L'approche statistique, globalisante et réductrice, semble devenir le paradigme de toute réflexion sur la politique de la construction, de l’État comme des collectivités locales. Car cette approche semble ignorer les aspects culturels, philosophiques et artistiques qui prévalaient encore au début du mouvement moderne en architecture, il y a déjà près d'un siècle !
Ce mouvement moderne du XX° siècle a enrichi le patrimoine bâti de nos cités, et je crains qu'après sa relève amorcée il y a cinquante ans, son évolution inéluctable au XXI°siècle n'obéisse qu'à deux marqueurs tyranniques : le bilan carbone et la consommation énergétique.
Le calcul de ces deux indicateurs de performance, réalisé à la conception des projets, mais qui par nature ne pourra être vérifié que dans trente ou cinquante ans, est pourtant le critère principal, voire unique, de justification de la politique qui se décline dans les PLU, la promulgation des aides à la construction, la définition des règles fiscales, politique qui se résume à arbitrer ce nouveau débat : "la rénovation versus la construction neuve".
Parce que ce débat est souvent tranché a priori, donc impossible, comme à Paris dans le nouveau PLU bioclimatique, est l'illustration parfaite du dogmatisme qui inspire la politique du logement.
Quelques exemples relatifs à la consommation énergétique
La loi Malraux (1962) jusqu'en 2009 a permis la sauvegarde et la mise en valeur d'un patrimoine bâti, dont la qualité architecturale n'est pas contestée, par l'intermédiaire d'une rénovation globale et bénéficiant d'une fiscalité avantageuse.

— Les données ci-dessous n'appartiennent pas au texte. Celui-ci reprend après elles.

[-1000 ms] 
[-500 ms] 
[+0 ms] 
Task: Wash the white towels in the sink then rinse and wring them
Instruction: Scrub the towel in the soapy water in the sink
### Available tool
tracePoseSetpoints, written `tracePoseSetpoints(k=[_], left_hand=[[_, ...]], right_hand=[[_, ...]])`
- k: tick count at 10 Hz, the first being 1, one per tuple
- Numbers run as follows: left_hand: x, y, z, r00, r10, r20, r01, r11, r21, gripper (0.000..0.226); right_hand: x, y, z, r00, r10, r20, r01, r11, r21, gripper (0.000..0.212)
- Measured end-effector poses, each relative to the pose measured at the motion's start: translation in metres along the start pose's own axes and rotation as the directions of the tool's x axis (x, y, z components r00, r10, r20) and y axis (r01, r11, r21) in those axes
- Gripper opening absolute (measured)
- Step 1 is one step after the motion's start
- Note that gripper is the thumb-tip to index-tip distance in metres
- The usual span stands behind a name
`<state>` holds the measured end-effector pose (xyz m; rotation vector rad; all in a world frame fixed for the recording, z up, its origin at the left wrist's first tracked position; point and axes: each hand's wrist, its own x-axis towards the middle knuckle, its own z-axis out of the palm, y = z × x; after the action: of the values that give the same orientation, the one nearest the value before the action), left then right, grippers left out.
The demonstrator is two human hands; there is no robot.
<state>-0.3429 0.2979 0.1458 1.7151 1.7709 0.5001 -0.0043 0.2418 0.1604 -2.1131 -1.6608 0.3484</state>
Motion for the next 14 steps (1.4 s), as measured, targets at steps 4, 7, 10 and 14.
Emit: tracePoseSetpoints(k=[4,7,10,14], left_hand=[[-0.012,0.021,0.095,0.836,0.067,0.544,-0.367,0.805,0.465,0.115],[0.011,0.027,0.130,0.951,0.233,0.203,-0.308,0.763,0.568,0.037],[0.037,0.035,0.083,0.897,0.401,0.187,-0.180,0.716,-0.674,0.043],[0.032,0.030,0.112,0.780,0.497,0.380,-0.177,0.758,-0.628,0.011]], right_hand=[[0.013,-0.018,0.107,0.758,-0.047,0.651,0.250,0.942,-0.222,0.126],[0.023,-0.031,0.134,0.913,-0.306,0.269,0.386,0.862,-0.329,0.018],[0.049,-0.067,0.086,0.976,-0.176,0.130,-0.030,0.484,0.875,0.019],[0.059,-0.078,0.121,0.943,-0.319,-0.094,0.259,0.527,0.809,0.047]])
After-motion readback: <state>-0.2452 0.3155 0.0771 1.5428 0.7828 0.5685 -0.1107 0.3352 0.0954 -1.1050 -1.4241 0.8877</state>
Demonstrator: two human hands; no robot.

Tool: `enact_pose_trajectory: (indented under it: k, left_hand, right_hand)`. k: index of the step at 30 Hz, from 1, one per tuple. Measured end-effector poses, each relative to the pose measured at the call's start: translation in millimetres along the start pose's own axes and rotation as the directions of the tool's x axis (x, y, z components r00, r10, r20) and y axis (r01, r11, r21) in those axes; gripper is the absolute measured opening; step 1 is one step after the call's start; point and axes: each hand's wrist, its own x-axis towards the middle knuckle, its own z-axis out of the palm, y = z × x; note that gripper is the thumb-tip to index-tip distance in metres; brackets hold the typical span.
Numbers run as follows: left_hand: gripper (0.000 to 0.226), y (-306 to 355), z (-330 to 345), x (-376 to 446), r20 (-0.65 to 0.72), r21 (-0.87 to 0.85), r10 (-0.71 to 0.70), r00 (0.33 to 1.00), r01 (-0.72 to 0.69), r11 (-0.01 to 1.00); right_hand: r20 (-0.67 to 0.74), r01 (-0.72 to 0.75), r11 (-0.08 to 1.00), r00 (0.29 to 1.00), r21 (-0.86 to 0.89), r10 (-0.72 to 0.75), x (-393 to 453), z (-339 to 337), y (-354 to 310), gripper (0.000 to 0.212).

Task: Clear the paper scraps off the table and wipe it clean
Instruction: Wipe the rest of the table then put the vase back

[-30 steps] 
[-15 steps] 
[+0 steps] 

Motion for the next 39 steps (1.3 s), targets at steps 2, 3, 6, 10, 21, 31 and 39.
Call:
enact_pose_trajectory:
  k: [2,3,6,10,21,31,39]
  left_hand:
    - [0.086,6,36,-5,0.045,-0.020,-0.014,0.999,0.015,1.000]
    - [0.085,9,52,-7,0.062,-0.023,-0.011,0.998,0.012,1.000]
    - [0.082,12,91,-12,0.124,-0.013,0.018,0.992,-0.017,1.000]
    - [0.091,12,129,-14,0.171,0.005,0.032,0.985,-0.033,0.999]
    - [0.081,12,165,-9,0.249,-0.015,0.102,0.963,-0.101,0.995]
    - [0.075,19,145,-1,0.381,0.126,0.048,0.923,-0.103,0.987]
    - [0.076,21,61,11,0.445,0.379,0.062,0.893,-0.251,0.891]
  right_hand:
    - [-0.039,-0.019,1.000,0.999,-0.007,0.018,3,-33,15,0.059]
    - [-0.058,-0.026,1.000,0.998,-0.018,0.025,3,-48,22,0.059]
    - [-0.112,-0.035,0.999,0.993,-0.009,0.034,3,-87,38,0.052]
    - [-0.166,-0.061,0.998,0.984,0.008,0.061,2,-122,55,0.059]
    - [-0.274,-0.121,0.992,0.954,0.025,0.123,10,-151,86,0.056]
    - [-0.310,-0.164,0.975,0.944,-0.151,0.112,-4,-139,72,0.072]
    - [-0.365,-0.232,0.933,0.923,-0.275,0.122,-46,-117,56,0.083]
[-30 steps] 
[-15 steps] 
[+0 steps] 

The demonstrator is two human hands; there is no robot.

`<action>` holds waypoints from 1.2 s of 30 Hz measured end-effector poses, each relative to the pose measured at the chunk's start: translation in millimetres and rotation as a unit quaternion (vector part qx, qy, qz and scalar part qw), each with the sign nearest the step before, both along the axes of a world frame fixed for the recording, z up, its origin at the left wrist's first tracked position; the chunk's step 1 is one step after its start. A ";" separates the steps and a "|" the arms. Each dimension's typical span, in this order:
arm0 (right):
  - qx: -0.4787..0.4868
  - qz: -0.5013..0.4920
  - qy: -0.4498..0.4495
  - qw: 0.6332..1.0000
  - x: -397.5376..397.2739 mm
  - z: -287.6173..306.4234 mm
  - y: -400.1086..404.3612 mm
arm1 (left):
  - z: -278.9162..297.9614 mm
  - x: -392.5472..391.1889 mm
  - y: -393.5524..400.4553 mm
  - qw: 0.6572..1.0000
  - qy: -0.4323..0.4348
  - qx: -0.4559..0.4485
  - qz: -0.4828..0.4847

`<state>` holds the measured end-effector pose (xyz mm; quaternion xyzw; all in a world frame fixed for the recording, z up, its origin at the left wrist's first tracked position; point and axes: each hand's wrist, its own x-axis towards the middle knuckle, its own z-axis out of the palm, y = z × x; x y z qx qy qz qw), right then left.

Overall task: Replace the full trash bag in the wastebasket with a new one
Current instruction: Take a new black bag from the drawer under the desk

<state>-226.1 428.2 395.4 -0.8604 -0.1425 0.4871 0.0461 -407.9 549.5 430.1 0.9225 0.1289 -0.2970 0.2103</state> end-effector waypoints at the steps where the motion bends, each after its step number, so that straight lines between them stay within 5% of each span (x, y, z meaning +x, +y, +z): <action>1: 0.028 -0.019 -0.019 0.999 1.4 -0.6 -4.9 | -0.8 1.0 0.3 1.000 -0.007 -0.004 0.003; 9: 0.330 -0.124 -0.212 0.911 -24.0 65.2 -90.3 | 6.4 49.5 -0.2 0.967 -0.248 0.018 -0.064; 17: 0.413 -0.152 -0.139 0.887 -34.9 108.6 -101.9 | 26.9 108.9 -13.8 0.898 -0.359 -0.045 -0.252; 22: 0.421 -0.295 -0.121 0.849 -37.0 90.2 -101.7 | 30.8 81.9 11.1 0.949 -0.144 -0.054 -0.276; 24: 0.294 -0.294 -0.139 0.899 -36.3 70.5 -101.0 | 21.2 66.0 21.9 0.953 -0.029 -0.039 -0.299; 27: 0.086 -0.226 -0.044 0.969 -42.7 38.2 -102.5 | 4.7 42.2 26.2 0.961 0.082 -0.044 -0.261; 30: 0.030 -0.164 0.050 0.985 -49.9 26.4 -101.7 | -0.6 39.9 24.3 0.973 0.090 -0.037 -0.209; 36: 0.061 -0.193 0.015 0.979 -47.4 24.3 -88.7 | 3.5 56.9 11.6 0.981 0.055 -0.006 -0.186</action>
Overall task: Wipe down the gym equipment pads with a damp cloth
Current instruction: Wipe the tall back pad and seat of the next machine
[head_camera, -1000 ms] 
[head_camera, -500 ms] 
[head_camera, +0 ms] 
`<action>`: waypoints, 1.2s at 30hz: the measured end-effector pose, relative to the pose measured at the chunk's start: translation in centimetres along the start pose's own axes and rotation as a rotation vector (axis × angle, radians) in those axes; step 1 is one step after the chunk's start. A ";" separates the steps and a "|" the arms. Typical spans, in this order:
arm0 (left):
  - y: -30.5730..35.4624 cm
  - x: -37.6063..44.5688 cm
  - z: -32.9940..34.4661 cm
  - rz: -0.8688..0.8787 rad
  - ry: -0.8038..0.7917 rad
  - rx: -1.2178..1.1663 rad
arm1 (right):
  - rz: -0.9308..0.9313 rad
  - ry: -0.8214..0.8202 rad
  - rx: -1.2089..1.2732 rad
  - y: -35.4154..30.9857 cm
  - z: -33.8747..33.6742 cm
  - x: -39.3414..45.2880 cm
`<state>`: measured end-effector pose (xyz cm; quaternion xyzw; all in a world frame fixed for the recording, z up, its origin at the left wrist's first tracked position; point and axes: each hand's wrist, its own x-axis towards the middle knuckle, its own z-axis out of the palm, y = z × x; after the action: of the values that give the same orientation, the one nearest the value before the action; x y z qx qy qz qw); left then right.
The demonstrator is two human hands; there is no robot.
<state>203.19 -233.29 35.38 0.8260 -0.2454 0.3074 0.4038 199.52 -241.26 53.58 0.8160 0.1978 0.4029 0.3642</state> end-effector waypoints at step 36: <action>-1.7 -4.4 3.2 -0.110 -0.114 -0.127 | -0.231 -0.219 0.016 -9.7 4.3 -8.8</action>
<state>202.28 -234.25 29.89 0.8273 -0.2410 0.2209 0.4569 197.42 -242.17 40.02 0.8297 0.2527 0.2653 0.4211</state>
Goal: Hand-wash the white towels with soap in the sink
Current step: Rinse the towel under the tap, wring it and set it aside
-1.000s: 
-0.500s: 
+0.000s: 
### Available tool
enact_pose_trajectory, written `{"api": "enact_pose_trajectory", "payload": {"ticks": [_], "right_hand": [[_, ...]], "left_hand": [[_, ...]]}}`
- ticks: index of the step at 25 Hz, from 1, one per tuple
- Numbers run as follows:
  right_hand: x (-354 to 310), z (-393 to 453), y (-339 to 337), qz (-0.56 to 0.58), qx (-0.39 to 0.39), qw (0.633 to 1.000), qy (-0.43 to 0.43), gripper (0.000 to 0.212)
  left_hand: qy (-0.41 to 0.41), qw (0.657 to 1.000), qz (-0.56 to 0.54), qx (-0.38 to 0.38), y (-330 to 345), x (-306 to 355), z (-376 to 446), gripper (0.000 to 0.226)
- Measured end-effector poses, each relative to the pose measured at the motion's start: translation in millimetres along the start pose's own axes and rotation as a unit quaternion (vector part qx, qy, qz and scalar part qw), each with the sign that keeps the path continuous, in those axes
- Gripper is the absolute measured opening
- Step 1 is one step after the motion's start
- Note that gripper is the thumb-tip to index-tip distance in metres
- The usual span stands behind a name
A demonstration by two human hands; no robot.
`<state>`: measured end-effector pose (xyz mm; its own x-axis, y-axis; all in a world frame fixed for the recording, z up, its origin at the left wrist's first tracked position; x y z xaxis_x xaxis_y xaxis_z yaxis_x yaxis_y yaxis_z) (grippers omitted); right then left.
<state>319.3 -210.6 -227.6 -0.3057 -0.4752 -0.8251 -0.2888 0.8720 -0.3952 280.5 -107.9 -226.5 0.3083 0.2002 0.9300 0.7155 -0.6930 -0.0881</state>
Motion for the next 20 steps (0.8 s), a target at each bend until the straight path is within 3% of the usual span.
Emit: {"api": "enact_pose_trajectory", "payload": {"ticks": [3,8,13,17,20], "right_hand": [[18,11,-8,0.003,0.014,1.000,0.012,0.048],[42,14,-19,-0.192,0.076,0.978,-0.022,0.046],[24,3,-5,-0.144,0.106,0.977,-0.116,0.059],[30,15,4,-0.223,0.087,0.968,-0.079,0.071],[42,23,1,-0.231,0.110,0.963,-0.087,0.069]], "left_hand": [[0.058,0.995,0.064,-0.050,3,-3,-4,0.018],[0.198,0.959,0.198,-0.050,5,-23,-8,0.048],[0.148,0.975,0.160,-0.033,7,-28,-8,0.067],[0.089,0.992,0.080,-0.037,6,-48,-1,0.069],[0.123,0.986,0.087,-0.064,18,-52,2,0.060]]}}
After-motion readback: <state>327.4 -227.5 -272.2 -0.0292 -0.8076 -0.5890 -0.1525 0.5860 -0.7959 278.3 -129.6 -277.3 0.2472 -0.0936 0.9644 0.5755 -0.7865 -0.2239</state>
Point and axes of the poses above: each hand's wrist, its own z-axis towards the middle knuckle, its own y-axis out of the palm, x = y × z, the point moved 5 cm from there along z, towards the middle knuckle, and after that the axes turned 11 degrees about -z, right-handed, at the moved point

Aujourd'hui rénover un immeuble de bureaux ou d'activités en touchant aux structures ou aux façades pour y créer des appartements ne bénéficient pas d'une fiscalité avantageuse (taux de TVA réduit): selon le décret numéro 2008-1338 du 16 décembre 2008 relatif à la vente d'immeubles à rénover, remplacer son enveloppe extérieure 1(un mur rideau par exemple) à plus de 50 % de sa surface fait basculer l'opération dans la fiscalité de la construction neuve. Or si cette problématique ne se pose pas dans le retour à leur usage originel d'anciens immeubles d'habitation transformés en bureaux à la fin du siècle dernier, elle est incontournable pour tout le tertiaire bâti à cette époque qui ne peut changer d'affectation sans de lourds travaux, onéreux (de 10 % à 30 % plus cher que le neuf).
A Paris la démolition est quasi impossible, par dogmatisme, alors que tant le bilan carbone que la consommation d'énergie sur les trente années d'un projet neuf performant seraient compétitifs. En conséquence les exemples d'immeubles devenus résidentiels présentant des façades mornes, sans espaces extérieurs, se multiplient.
Autre aspect de cette architecture de la rénovation rarement évoqué: la prise de risques par la maîtrise d’œuvre sur la pérennité des structures existantes et de leurs fondations, puisque seule une part minoritaire de ces deux postes peut être prise en compte.
Enfin la rénovation des immeubles d'habitation est compliquée dans toutes les copropriétés du fait des investissements importants qu'une rénovation globale impliquerait. En 2015, Paris comptait 2 206 000 habitants et 1 139 000 résidences principales. Un tiers de ces résidences principales sont occupées par leur propriétaire. Un peu moins de 20 % des résidences principales sont des logements du parc social et la part des foncières propriétaires uniques d'immeubles résidentiels à loyer non réglementé ne cesse de décroître.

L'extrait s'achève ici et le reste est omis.